→ Work task
Would you restate the listing word for word, with the images omitted?

----

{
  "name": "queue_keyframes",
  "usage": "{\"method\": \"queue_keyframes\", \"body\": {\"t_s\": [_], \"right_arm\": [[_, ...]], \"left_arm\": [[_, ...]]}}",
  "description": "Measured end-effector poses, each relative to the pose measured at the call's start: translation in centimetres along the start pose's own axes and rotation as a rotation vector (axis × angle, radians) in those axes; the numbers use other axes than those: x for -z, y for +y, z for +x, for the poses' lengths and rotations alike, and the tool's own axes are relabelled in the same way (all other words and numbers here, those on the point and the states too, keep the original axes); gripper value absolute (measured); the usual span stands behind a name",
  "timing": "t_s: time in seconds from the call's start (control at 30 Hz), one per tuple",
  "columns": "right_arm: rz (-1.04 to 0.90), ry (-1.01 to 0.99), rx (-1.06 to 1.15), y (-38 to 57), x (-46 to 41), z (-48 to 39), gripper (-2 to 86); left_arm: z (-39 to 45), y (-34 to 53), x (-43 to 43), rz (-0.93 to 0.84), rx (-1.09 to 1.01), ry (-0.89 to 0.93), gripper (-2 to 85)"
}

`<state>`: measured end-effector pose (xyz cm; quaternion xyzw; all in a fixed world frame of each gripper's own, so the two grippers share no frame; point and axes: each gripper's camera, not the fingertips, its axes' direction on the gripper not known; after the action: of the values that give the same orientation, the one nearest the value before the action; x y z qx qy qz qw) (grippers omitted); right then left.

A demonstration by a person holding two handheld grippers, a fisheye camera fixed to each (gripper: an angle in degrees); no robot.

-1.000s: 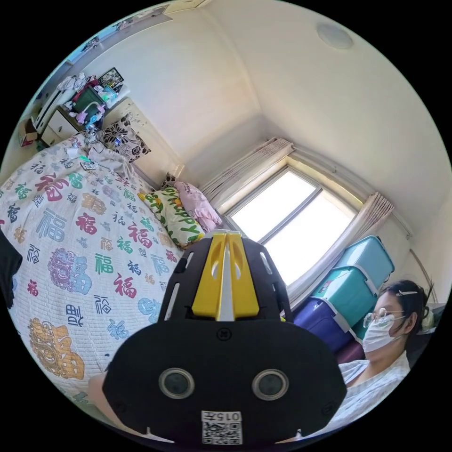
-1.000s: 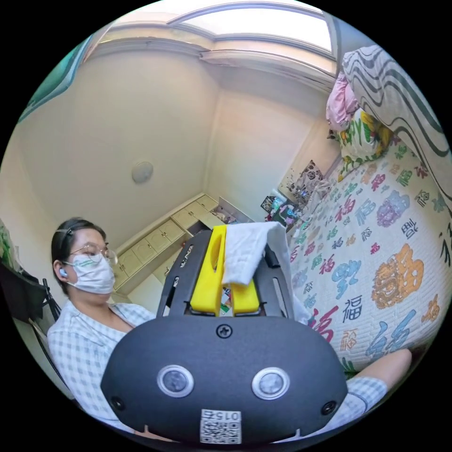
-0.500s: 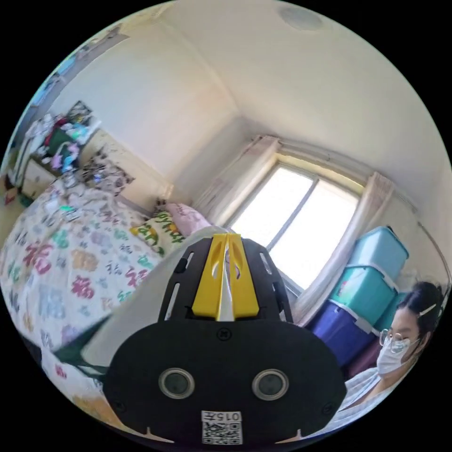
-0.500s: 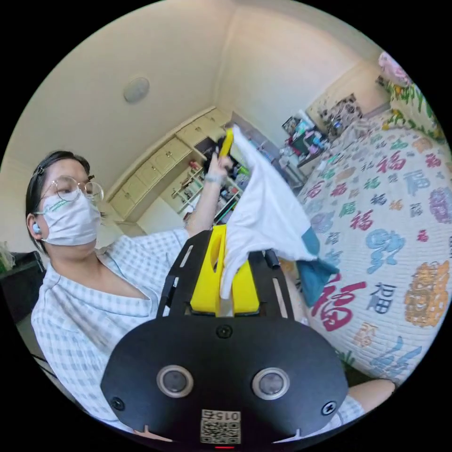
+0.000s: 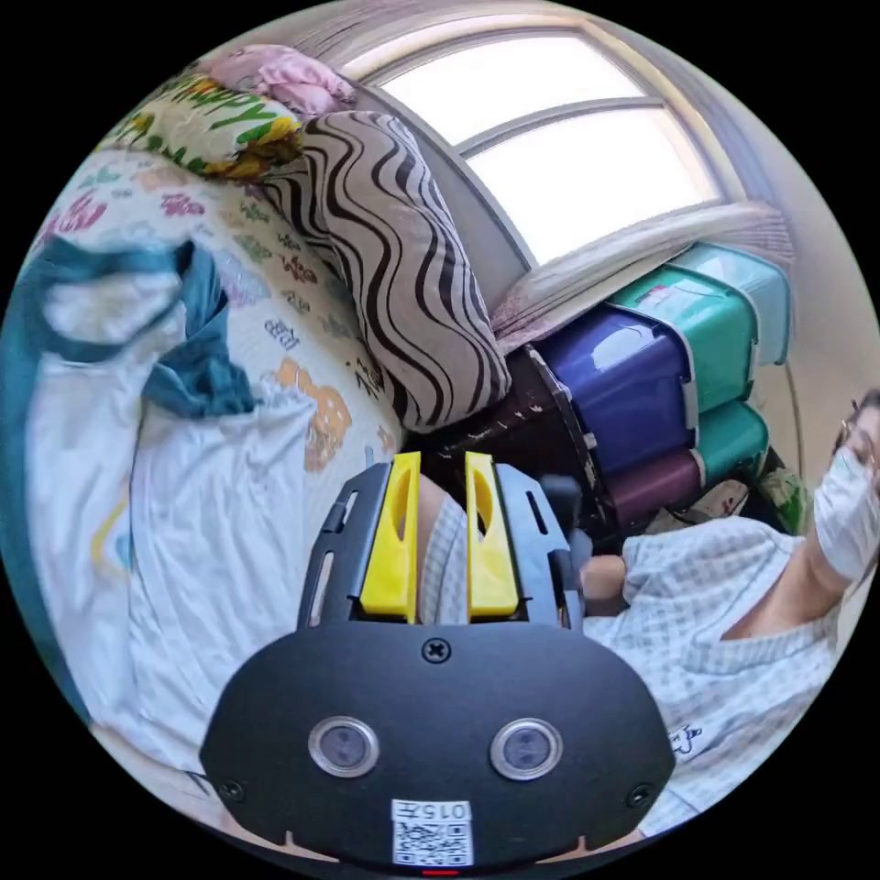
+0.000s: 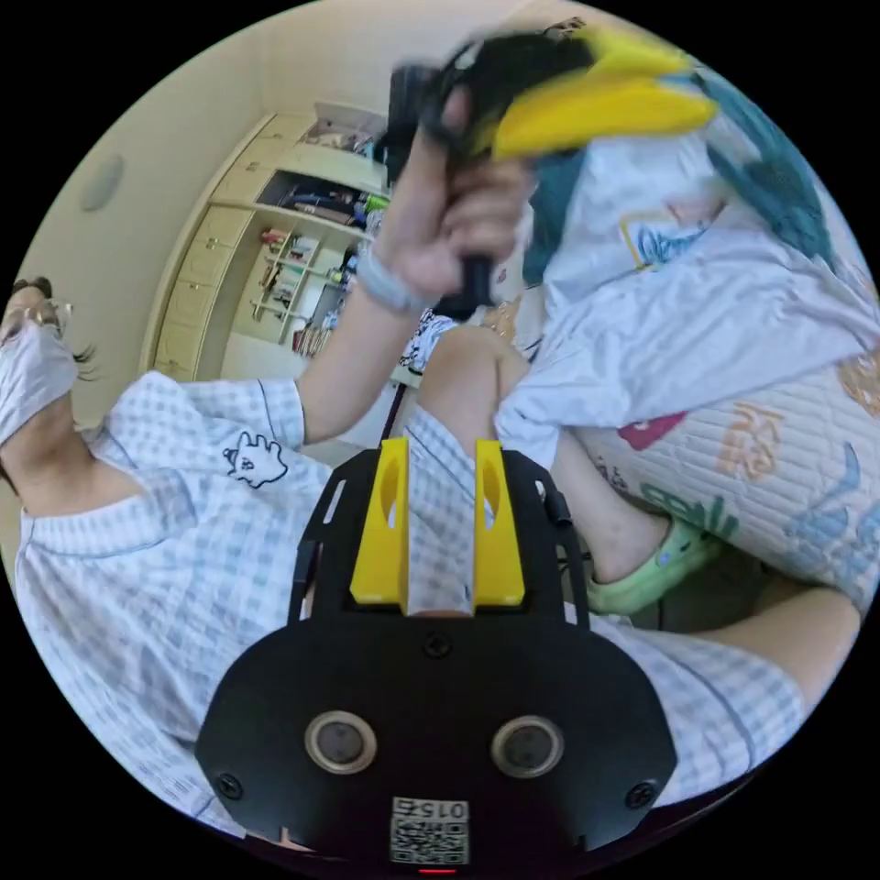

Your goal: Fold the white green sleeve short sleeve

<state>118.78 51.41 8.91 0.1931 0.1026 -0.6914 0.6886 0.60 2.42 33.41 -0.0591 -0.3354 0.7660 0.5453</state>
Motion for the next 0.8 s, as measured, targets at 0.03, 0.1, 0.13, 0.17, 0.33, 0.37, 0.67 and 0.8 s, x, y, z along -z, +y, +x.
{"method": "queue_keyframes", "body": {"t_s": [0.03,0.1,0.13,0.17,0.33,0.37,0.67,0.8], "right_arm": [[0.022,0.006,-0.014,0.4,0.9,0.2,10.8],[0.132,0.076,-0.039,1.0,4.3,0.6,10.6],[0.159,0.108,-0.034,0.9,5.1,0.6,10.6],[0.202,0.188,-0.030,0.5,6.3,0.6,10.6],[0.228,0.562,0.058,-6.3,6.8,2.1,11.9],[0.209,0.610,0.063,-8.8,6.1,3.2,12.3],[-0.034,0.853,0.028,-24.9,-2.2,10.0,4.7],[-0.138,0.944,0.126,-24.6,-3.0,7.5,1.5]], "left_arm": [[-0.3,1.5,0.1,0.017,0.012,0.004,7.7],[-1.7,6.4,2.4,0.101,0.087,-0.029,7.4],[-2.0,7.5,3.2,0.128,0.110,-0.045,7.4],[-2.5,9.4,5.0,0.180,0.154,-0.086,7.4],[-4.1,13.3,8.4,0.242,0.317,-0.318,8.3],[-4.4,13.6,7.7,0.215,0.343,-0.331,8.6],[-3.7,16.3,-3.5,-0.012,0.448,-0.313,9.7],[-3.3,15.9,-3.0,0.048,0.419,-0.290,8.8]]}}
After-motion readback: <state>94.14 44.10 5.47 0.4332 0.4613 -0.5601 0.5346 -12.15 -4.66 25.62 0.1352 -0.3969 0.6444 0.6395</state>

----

→ Written response
{
  "name": "queue_keyframes",
  "usage": "{\"method\": \"queue_keyframes\", \"body\": {\"t_s\": [_], \"right_arm\": [[_, ...]], \"left_arm\": [[_, ...]]}}",
  "description": "Measured end-effector poses, each relative to the pose measured at the call's start: translation in centimetres along the start pose's own axes and rotation as a rotation vector (axis × angle, radians) in those axes; the numbers use other axes than those: x for -z, y for +y, z for +x, for the poses' lengths and rotations alike, and the tool's own axes are relabelled in the same way (all other words and numbers here, those on the point and the states too, keep the original axes); gripper value absolute (measured); the usual span stands behind a name",
  "timing": "t_s: time in seconds from the call's start (control at 30 Hz), one per tuple",
  "columns": "right_arm: rz (-1.04 to 0.90), ry (-1.01 to 0.99), rx (-1.06 to 1.15), y (-38 to 57), x (-46 to 41), z (-48 to 39), gripper (-2 to 86); left_arm: z (-39 to 45), y (-34 to 53), x (-43 to 43), rz (-0.93 to 0.84), rx (-1.09 to 1.01), ry (-0.89 to 0.93), gripper (-2 to 85)"
}

`<state>`: measured end-effector pose (xyz cm; quaternion xyzw; all in a fixed world frame of each gripper's own, so the two grippers share no frame; point and axes: each gripper's camera, not the fingertips, its axes' direction on the gripper not known; after the action: of the values that give the same orientation, the one nearest the value before the action; x y z qx qy qz qw) (grippers omitted); right then left.

A demonstration by a person holding two handheld grippers, a fisheye camera fixed to each (gripper: an angle in degrees); no robot.

-1.000s: 
-1.000s: 
-0.500s: 
-0.500s: 
+0.000s: 
+0.000s: 

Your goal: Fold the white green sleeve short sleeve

<state>118.78 51.41 8.91 0.1931 0.1026 -0.6914 0.6886 0.60 2.42 33.41 -0.0591 -0.3354 0.7660 0.5453</state>
Motion for the next 0.8 s, as measured, targets at 0.03, 0.1, 0.13, 0.17, 0.33, 0.37, 0.67 and 0.8 s, x, y, z along -z, +y, +x.
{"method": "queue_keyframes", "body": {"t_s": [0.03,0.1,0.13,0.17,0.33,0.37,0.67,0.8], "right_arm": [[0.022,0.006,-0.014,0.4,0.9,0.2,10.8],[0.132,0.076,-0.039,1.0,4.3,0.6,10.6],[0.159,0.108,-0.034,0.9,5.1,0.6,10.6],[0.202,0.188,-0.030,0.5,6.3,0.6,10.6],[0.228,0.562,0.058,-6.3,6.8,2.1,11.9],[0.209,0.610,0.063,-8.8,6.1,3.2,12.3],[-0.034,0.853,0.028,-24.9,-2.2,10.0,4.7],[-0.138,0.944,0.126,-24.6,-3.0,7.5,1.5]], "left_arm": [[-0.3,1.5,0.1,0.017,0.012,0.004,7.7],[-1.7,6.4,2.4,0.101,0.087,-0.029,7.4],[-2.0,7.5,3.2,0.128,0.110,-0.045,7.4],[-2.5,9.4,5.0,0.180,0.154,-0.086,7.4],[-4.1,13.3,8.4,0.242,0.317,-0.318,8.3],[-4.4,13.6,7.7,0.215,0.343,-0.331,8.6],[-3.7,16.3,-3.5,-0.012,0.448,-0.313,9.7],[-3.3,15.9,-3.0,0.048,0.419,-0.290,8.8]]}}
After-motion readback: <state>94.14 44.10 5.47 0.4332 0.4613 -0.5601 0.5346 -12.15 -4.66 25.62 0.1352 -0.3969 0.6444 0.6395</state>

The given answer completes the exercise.